# Wtb 46 gallon bowfront



## Kimchi24 (Mar 22, 2013)

Hey guys, I'm planning on getting a 46 gallon bowfront tank. The only place I know where to get one is big als or from someone on the forum here. Is it better to buy online? What is a good company to go for? What is the price range I am looking at?


----------



## Y2KGT (Jul 20, 2009)

You're not going to be able to buy a tank that size online. 

Big Al's is having their Tent Sale today, tomorrow and Sunday so go and check them out. They also sell this tank at PetSmart so you can compare the price.
--
Paul


----------



## northerncavefish (Mar 22, 2013)

You could also check PJ's Pets I bought a 46 bow kit from them a couple of months back for around $150. came with C4 fluval filter, heater, lights, food,etc. Seemed like a good deal at the time.


----------



## Kimchi24 (Mar 22, 2013)

Is there a certain brand I should look into?


----------



## lemuj (Dec 7, 2006)

I do have a 46g I'm trying to get rid of so I can start my big one. It's a complete planted tank setup, you should be able to see it in my signature. I've priced the whole package @ $600, may sound a lot but keep in mind that it comes with two eheim 2215 filters, lights suitable for plants, the plants, inhabitants, co2 setup. I'm willing to part them out but my issue is I need to get rid of every living thing inside the tank first.. if I'm not mistaken my for sale ad may have been moved in sold/expired category..


----------



## bob123 (Dec 31, 2009)

Does Pj's still have a 46 bowfront on for $150 with the works i'll buy a couple at that price?


----------



## Kimchi24 (Mar 22, 2013)

the thing is, i have a heater, canister and ac70, plants and livestock for this tank. All i really need is the tank itself. I was even going to try my hand at building the stand using plywood and a jigsaw to get the bow shape. I'm not really looking towards a whole setup but a tank or a tank and a stand.


----------



## Y2KGT (Jul 20, 2009)

Kimchi24 said:


> the thing is, i have a heater, canister and ac70, plants and livestock for this tank. All i really need is the tank itself. I was even going to try my hand at building the stand using plywood and a jigsaw to get the bow shape. I'm not really looking towards a whole setup but a tank or a tank and a stand.

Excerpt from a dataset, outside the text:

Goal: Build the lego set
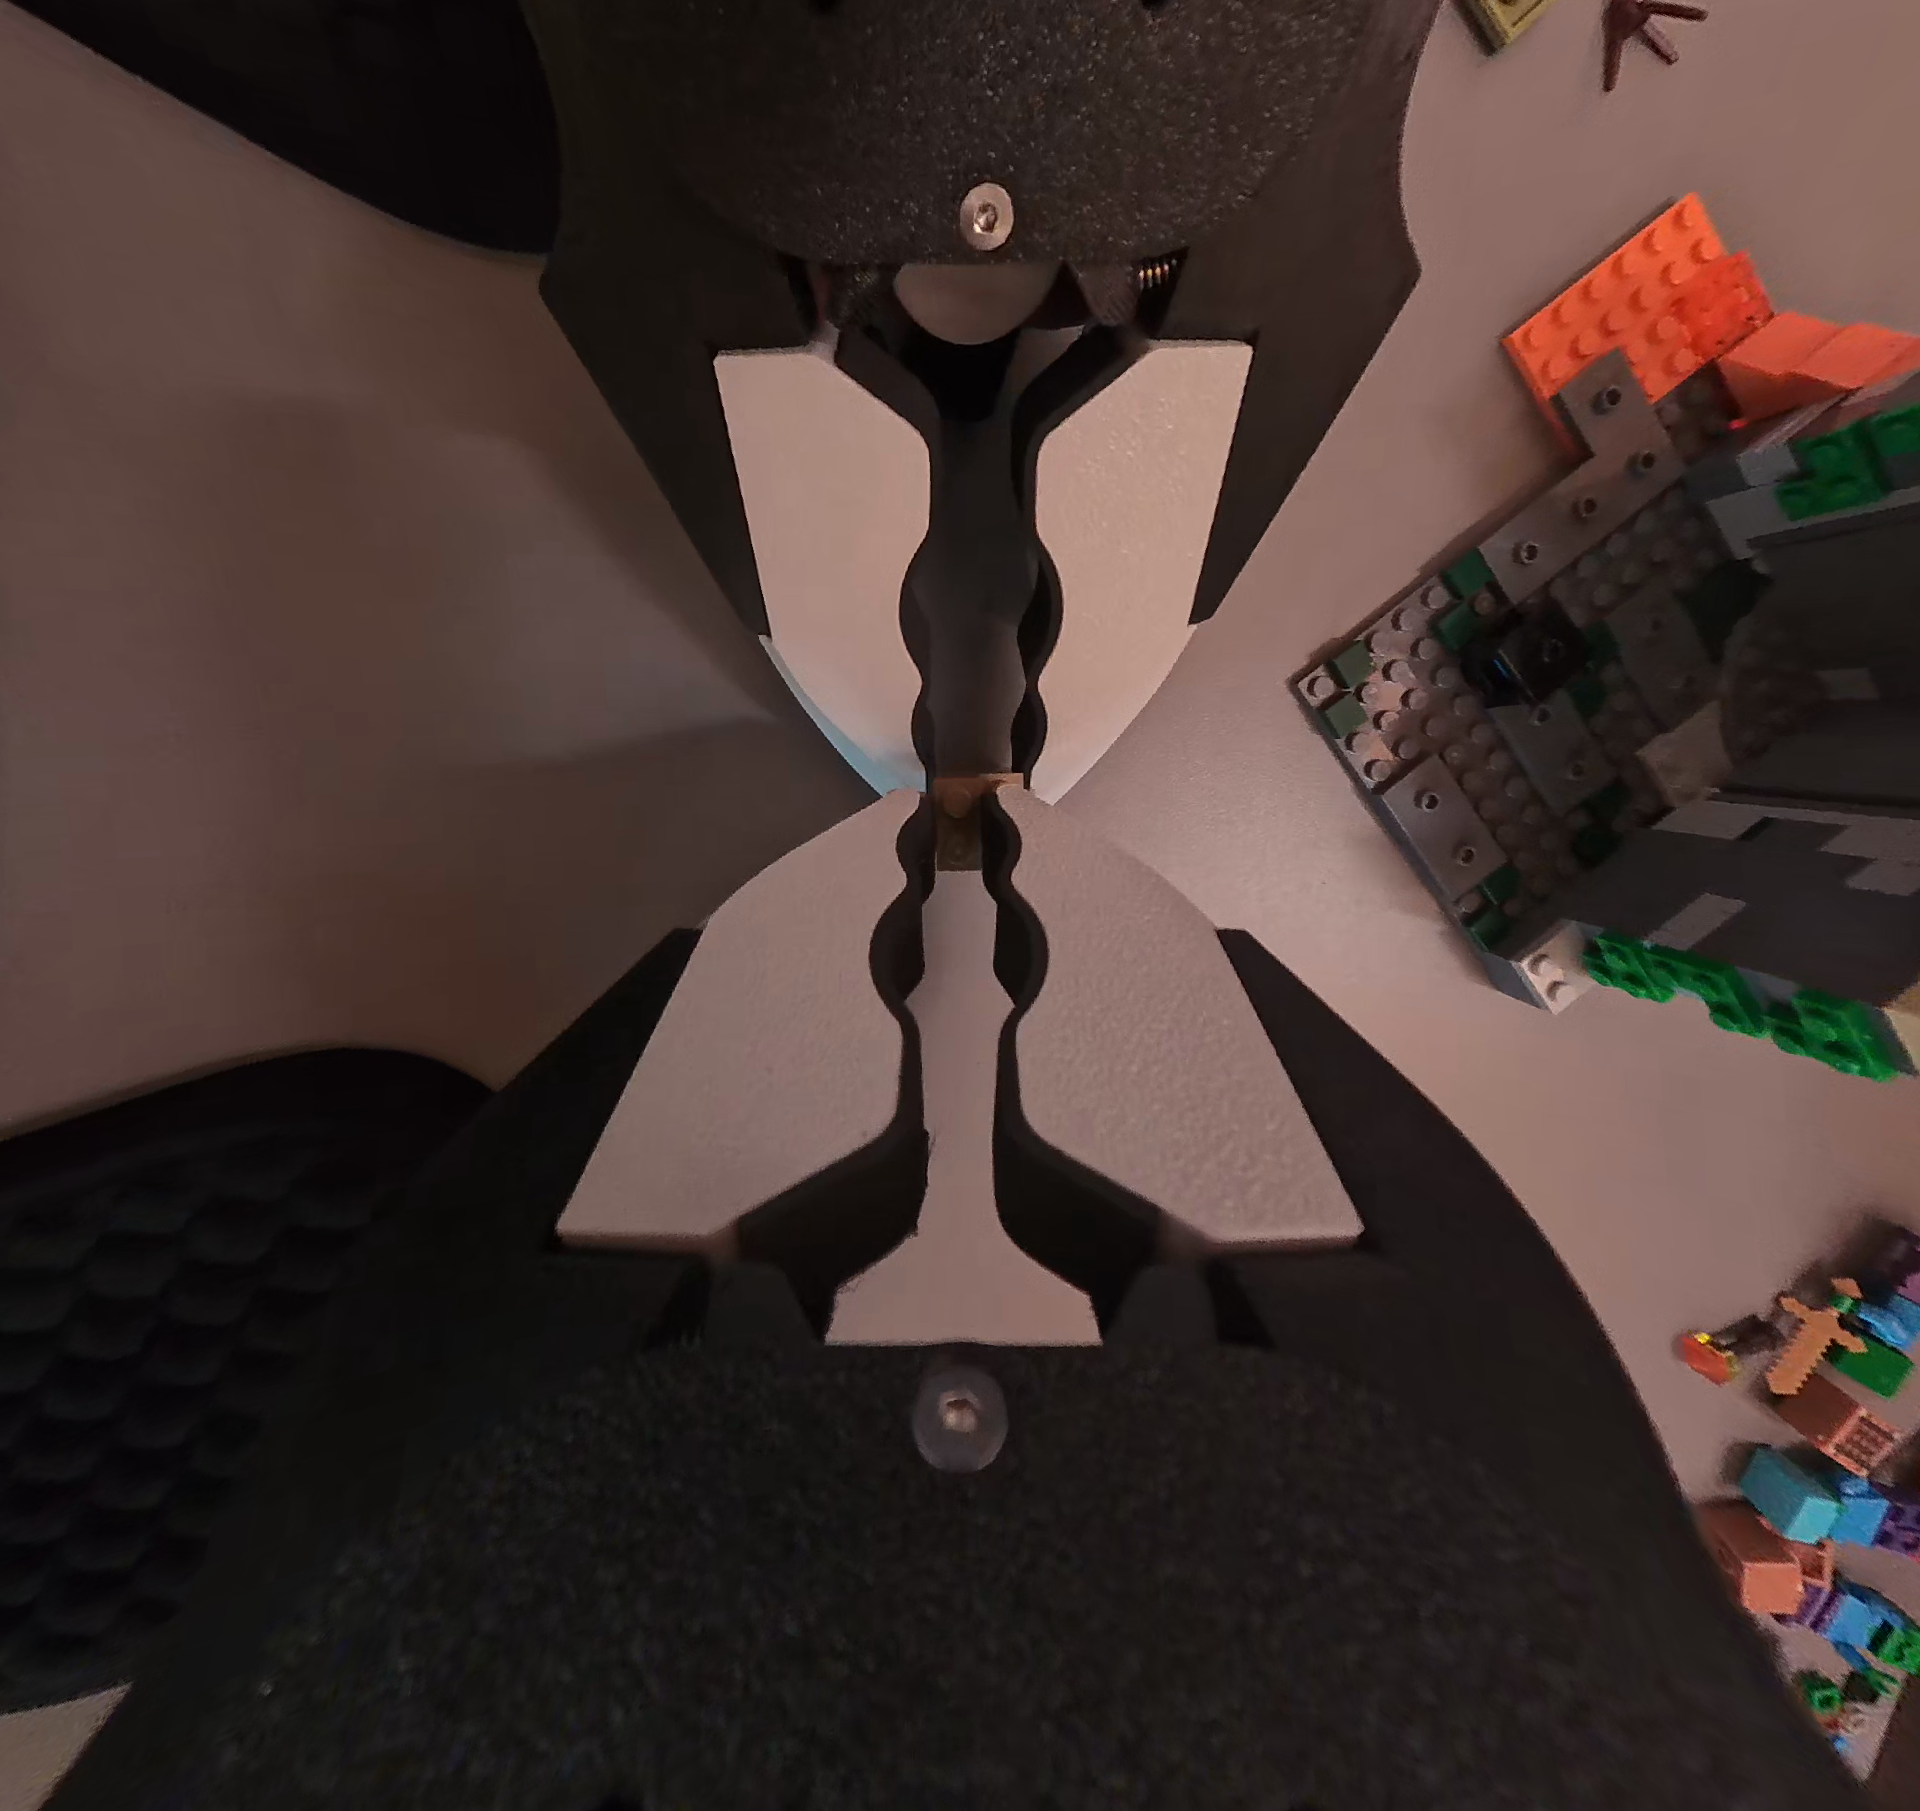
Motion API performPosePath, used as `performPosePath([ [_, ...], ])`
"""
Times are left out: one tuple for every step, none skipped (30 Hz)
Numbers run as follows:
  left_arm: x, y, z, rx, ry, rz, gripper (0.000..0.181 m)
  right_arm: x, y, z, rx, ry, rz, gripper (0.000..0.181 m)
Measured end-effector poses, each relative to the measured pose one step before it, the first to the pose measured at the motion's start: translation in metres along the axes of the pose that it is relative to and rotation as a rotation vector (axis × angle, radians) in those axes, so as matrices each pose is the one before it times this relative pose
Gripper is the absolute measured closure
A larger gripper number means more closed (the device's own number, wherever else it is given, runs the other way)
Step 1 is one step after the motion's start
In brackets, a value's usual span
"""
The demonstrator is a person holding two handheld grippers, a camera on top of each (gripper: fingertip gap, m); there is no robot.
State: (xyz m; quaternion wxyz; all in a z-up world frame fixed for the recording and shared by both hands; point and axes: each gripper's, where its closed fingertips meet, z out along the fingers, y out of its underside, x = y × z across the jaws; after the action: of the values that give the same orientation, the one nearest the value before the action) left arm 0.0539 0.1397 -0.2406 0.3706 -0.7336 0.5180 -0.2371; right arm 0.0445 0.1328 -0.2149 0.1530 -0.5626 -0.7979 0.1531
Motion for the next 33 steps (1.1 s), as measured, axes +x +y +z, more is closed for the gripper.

You're in luck. I was at Big Al's in Mississauga today for the Tent Sale and they had about ten of these 46 gallon tanks with lids and standard light fixture. I don't know the price but its probably on clearance. 
--
Paul


----------



## Kimchi24 (Mar 22, 2013)

Y2KGT said:


> You're in luck. I was at Big Al's in Mississauga today for the Tent Sale and they had about ten of these 46 gallon tanks with lids and standard light fixture. I don't know the price but its probably on clearance.
> --
> Paul


Oh my god, thank you for checking. I'm actually headed there tomorrow. IM SO EXCITED!


----------



## Kimchi24 (Mar 22, 2013)

i went to the BA miss and only found 72 gallon bowfronts. WAY too big for me. I guess i missed them


----------



## Rigio (Jul 23, 2013)

Kimchi24 said:


> Hey guys, I'm planning on getting a 46 gallon bowfront tank. The only place I know where to get one is big als or from someone on the forum here. Is it better to buy online? What is a good company to go for? What is the price range I am looking at?


Make a post in the buy and sell section of the forum, also check kijiji but just be wary of what you're buying. If you can test it before buying do it.


----------



## northerncavefish (Mar 22, 2013)

When I bought my tank it was a fishtank clearance blowout sale and I don't think they have anymore at that price. I bought mine a few months ago and still have not set it up yet,  I have to wait to finish my floors before starting on it since once the tank is full i don't want to have to move it.


----------



## Kimchi24 (Mar 22, 2013)

bob123 said:


> Does Pj's still have a 46 bowfront on for $150 with the works i'll buy a couple at that price?


How could I check for this? Their suet doesn't have an inventory list


----------